Sunday, October 27, 2024

First Pass at the Veil Mosaic

I finally had enough data to make a very flawed Veil mosaic. Here it is at 1/5 scale:

Click for 1/5 scale image

And here is the link to download the full-scale image. You can use the cloud site's .jpg to look at it, but I suggest you use your own image viewer. Minor advisory, this is a large image, about 10K by 10K pixels and the file size is 12.5Mb.


You should immediately see some interesting things in the full image, some of which I'll detail here. I'll start with the major flaws (all the images below are at full scale if you click on them).

1) What's the big circular thing?

Bad Flat!

This is in the upper left mosaic panel, and results from improper calibration (using an outdated flat, rookie mistake.)

2) What's all that noise?

So Noisy!

Again in the upper left mosaic panel and comes from not only the poor calibration but also insufficient data.

3) What's with all the black pixels?

Pepper Spray

This is found in the upper and middle left panel; it results from pushing the panel a little too aggressively in one post-processing stage.

4) That green thing can't possibly be right!

Streaks to Left of Center: Not Really Green!

So far as I know there aren't any green nebulae. For reasons I don't understand this feature shows up rather strongly in the green channel compared to the red and blue channels; it's quite strong in luminance. I've seen one other LRGB image of this area, and it didn't have these green bits, so I must conclude something in my processing is at fault here.


The Dastardly 52 Cygni

There was one other flaw I had to skate around. I used the script Star Reduction from Blanshan and Cranfield to perform star reduction. It requires a starless image; this can be made either using StarXTerminator (aka SXT) or StarNet2. I used SXT, and it had a lot of difficulty with Magnitude 4.2 52 Cygni (see above image). It essentially suppressed the northern end of NGC 6960! So I switched over to StarNet2 and it handled things fine

Notice that StarNet2 didn't handle it 100% cleanly either, giving it what look like (but aren't) diffraction spikes. Looks kind of cool, I think, but then I grew up as a Newt user.

Now for some positives:

1) No seams.

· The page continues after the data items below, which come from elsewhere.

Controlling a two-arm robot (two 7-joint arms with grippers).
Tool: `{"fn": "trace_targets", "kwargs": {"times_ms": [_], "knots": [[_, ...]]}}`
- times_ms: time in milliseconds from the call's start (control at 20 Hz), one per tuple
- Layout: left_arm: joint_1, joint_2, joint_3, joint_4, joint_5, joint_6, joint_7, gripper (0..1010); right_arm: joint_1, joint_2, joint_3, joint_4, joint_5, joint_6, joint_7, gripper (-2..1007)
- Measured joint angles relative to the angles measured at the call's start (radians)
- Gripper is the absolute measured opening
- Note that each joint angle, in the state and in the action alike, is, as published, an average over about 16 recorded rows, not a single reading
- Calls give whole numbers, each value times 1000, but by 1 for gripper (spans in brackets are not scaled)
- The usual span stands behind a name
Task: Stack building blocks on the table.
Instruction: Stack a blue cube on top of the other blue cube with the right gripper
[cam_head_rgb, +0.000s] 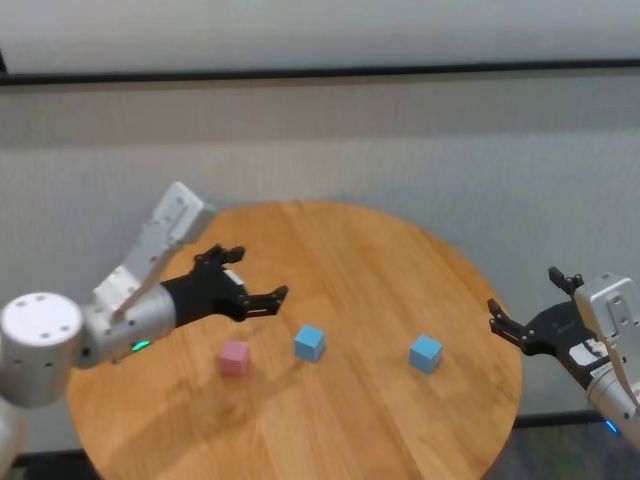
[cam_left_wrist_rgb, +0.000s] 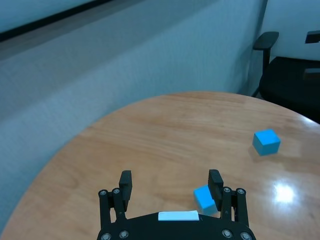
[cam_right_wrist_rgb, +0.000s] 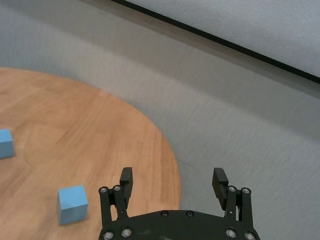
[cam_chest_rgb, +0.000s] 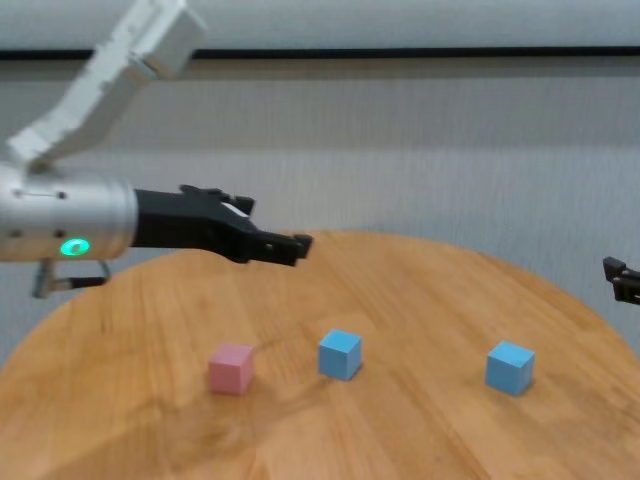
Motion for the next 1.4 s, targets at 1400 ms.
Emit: {"fn": "trace_targets", "kwargs": {"times_ms": [1400], "knots": [[171,180,-86,-221,-92,-3,-16,1002,87,8,11,103,87,-56,278,1000]]}}
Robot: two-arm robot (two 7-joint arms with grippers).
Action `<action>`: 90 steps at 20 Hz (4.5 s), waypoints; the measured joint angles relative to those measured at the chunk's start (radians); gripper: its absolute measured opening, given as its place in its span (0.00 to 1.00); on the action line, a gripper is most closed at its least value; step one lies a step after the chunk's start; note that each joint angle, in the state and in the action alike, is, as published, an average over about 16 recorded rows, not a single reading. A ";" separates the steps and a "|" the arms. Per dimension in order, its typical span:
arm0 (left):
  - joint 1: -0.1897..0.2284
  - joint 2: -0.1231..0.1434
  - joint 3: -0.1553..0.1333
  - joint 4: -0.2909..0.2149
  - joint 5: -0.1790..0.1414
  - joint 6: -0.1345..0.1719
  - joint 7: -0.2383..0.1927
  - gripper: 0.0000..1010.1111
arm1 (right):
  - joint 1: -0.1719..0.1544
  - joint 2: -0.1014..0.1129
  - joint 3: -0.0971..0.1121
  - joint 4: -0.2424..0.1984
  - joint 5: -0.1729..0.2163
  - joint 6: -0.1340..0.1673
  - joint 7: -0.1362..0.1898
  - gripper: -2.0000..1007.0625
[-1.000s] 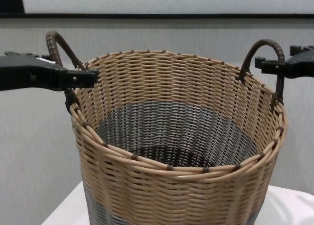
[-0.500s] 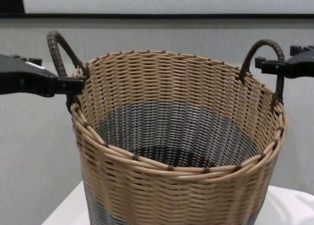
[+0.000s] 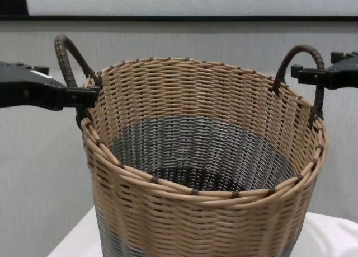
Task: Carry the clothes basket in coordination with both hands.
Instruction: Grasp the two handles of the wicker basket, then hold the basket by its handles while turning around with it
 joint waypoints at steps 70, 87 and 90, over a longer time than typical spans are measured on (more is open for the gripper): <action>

I used Photometric Mosaic, and not only didn't it produce seams, but it avoided the pinched stars that GradientMergeMosaic plagues me with. 

2) Color calibration by SpectrophotometricColorCalibration (SPCC). I can't say enough positive about SPCC. My old workflow made color correction very fiddly, with the result depending on how I felt the day of processing more than any sort of objective measure.

3) Not narrowband. For good reason the Veil is usually imaged in narrowband, but that results in false colors. It's nice to see things more as they "really" are (aside from a Green nebula).

4) Not oversaturated. In my opinion oversaturation is very common now. I've said before that a guiding principle of processing should be that less is more; this idea applies to sharpening, stretching, and also color enhancement. I did bump this a half step using ColorSaturation, but pushing it further seemed like too much of a good thing.

5) Reasonably sharp. Here's a neat feature at the south end of of the East Veil. This looks good thanks mainly to BlurXTerminator (BXT). In fact, aside from the one issue seen in SXT, I think the triad of BXT, SXT, and NoiseXTerminator (NXT) is difficult to beat.

An Optical Spiral That's Probably Not a Real Spiral
   

I suspect this curly-thing at center is nothing more than an undulation in a plane seen edgeways, but it does look fun.

So, with those issues listed above this thing obviously isn't done yet. The other night I shot additional light frames for the two panels that suffered from noise (along with same-night flat frames), and I think I can make sure that pepper spray of black pixels can be avoided.

This means doing much the processing over again, but that's life.